■ **Task instructions**:
Below this line is the material. Write out only its lines from the one containing "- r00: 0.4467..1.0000" through the one containing "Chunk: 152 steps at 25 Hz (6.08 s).", both kept, exactly.

■ **Given data**:
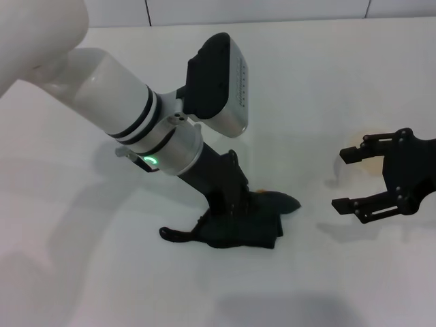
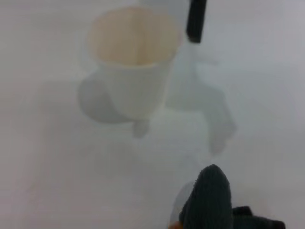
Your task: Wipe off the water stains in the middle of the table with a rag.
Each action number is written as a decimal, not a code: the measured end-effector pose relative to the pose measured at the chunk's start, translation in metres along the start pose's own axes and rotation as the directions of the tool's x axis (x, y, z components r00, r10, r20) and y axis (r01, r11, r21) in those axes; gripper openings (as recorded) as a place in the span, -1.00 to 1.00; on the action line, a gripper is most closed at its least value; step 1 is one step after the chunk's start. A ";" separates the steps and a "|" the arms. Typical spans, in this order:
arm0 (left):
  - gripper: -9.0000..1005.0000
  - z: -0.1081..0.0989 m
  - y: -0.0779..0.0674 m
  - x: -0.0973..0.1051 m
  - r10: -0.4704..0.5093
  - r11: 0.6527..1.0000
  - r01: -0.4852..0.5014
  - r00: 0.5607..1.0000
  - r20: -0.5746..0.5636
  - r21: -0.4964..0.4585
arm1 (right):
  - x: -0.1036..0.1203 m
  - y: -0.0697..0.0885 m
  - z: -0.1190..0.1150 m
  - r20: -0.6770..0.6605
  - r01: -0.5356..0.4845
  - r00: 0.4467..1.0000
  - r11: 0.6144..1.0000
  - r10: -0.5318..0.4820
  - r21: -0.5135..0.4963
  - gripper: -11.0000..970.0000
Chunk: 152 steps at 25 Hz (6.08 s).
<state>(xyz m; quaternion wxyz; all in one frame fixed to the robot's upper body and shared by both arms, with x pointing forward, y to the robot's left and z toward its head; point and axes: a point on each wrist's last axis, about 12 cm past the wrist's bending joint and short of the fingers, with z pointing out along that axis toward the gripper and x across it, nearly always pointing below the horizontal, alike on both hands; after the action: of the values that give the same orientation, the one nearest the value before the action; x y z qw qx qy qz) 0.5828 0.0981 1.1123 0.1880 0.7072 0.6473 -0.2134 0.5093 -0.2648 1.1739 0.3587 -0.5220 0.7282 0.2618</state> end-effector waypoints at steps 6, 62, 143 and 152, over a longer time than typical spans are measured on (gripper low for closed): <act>-0.85 -0.009 0.010 0.006 -0.019 0.998 0.018 1.000 -0.019 -0.056 | 0.001 0.000 0.000 0.000 -0.004 1.000 1.000 0.004 -0.001 0.74; -0.85 -0.014 0.029 0.002 0.026 0.981 -0.048 0.993 -0.117 -0.187 | 0.004 0.004 -0.002 -0.004 -0.016 1.000 1.000 0.016 -0.008 0.74; 0.48 -0.111 -0.065 0.131 -0.356 0.883 0.458 0.797 0.488 -0.103 | 0.002 -0.002 0.009 0.014 -0.044 0.999 0.999 0.044 -0.015 0.74; 0.78 -0.115 -0.073 0.130 -0.305 0.913 0.395 0.826 0.475 -0.101 | -0.002 -0.004 0.011 0.020 -0.034 0.999 0.999 0.034 -0.013 0.74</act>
<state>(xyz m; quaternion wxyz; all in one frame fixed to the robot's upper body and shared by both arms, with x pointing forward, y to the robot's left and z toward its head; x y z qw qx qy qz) 0.5264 0.2754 1.1383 0.3580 0.4852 0.7230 -0.3372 0.5162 -0.2566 1.1686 0.3583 -0.5089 0.7317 0.2777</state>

■ **Your solution**:
  - r00: 0.4467..1.0000
  - r11: 0.6144..1.0000
  - r10: -0.5318..0.4820
  - r21: -0.5135..0.4963
  - gripper: -11.0000..970.0000
Chunk: 152 steps at 25 Hz (6.08 s).

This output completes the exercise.